The Arctic is warming more than twice as fast as the world on average. Whereas average temperatures exceeded pre-industrial levels by 1C in 2015, the Arctic exceeded that baseline by 2C as early as the 1995-2005 decade. The Arctic is the canary in the coalmine so far as man-made climate change is concerned.

 

This “amplification” of global warming is primarily due to the ice-albedo effect. While white ice is highly reflective, when it melts, it leaves behind dark blue water, which is very good at absorbing heat. This accelerates heating and makes it difficult for the next year’s ice to re-form. A similar process takes place on land, where dark-colored shrubs and boreal forests encroach on the pale tundra and produce the same negative feedback loop. Some climate scientists have speculated that Arctic warming may constitute a tipping point towards “runaway” climate change.

 

The loss of Arctic sea ice is already extreme, and it is accelerating. By 2012, minimum sea ice extent had halved relative to the 1979-2000 average. The collapse in sea ice volume has been even more dramatic, plunging by 80% relative to a 1979 baseline. Although the IPCC has projected ice-free summers in the Arctic late in the 21st century under a high emissions scenario, these estimates are now almost certainly overly optimistic and outdated. Linear projection of current trends suggests that this might happen as early as 2020, returning us to conditions last seen 100,000 years ago.

 

There might be a few advantages to Arctic warming – for instance, hydrocarbons deposits will become easier to access (though this isn’t exactly an unalloyed good, considering it will just lead to more global warming).
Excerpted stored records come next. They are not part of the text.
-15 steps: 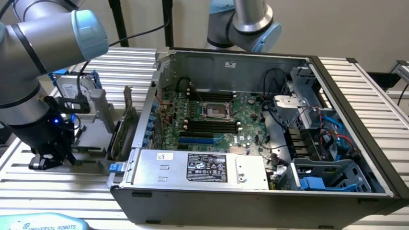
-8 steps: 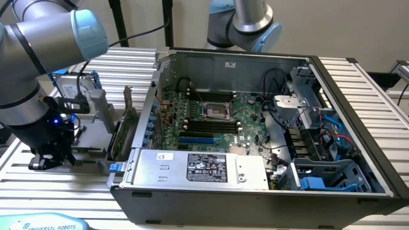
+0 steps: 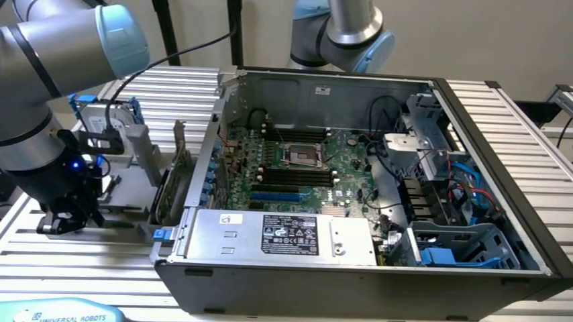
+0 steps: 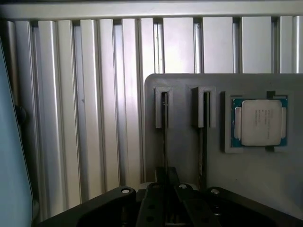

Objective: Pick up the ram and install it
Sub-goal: 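Pick up the ram and move it above insertion slot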

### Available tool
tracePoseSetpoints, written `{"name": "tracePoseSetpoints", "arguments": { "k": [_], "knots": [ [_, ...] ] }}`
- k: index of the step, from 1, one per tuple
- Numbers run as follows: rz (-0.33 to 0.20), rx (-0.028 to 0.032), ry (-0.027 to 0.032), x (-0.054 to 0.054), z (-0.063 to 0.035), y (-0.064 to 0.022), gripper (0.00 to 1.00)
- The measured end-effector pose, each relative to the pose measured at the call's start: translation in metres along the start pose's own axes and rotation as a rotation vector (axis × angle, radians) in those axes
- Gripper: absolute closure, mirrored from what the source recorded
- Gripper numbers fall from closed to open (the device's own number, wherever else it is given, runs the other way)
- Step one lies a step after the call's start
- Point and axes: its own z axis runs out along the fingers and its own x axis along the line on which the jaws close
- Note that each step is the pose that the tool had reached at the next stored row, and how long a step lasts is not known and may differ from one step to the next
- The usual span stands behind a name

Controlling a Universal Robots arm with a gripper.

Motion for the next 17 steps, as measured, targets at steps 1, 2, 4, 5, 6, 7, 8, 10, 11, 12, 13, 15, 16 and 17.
{"name": "tracePoseSetpoints", "arguments": {
  "k": [1,2,4,5,6,7,8,10,11,12,13,15,16,17],
  "knots": [
    [0.000,-0.0008,-0.0013,0.000,-0.0020,-0.0001,0.87],
    [0.000,-0.0020,-0.0028,0.000,-0.0044,-0.0003,0.87],
    [0.000,-0.0042,-0.0057,0.000,-0.0090,-0.0006,0.87],
    [0.000,-0.0053,-0.0070,0.000,-0.0113,-0.0007,0.87],
    [0.000,-0.0064,-0.0086,-0.001,-0.0136,-0.0009,0.87],
    [0.000,-0.0075,-0.0098,-0.001,-0.0161,-0.0010,0.87],
    [0.000,-0.0089,-0.0107,-0.001,-0.0187,-0.0013,0.87],
    [0.000,-0.0117,-0.0124,-0.001,-0.0241,-0.0017,0.87],
    [0.000,-0.0132,-0.0131,-0.001,-0.0268,-0.0019,0.87],
    [0.000,-0.0146,-0.0138,-0.001,-0.0297,-0.0022,0.87],
    [0.000,-0.0159,-0.0144,-0.001,-0.0324,-0.0024,0.87],
    [0.000,-0.0186,-0.0152,-0.002,-0.0391,-0.0032,0.87],
    [0.000,-0.0196,-0.0155,-0.002,-0.0427,-0.0038,0.87],
    [0.000,-0.0204,-0.0159,-0.002,-0.0465,-0.0044,0.87]
  ]
}}
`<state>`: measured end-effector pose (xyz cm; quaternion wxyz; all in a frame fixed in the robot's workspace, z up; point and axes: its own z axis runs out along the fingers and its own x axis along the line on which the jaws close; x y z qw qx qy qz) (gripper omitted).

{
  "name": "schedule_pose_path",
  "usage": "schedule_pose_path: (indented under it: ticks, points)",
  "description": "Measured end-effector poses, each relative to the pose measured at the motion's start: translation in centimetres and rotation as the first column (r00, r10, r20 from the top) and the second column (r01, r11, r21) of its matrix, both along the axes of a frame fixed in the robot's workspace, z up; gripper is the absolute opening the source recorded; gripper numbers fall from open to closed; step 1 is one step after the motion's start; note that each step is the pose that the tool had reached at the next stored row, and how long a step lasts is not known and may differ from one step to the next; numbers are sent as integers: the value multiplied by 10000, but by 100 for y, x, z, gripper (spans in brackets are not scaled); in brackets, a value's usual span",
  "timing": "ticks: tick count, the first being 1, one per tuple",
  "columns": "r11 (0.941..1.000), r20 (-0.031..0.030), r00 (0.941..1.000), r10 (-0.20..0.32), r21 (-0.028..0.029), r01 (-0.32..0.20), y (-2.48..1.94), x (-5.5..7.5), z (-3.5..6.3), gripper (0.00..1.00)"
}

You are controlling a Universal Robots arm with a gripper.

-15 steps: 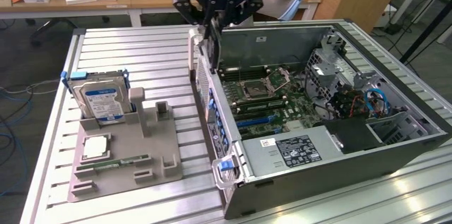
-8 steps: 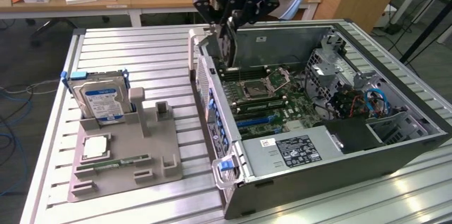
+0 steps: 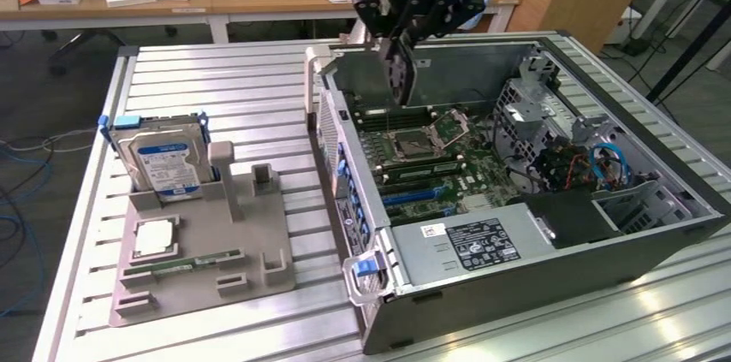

However, in net terms, Arctic melting will be an ecological catastrophe that will extend far beyond just the well publicized doom of the polar bears. Permafrost melting will cause massive infrastructure damage in the Far North. Eventually, it might also free up methane trapped in the permafrost, as well as unfreeze methane clathrates in the chilly shallows of the Arctic Sea. Methane is a much more potent greenhouse gas than CO2, and its large-scale release could unleash a global warming pulse of up to 6C within less than a century. This would be an extinction level event.

 

What do you think is the worst thing about Arctic melting?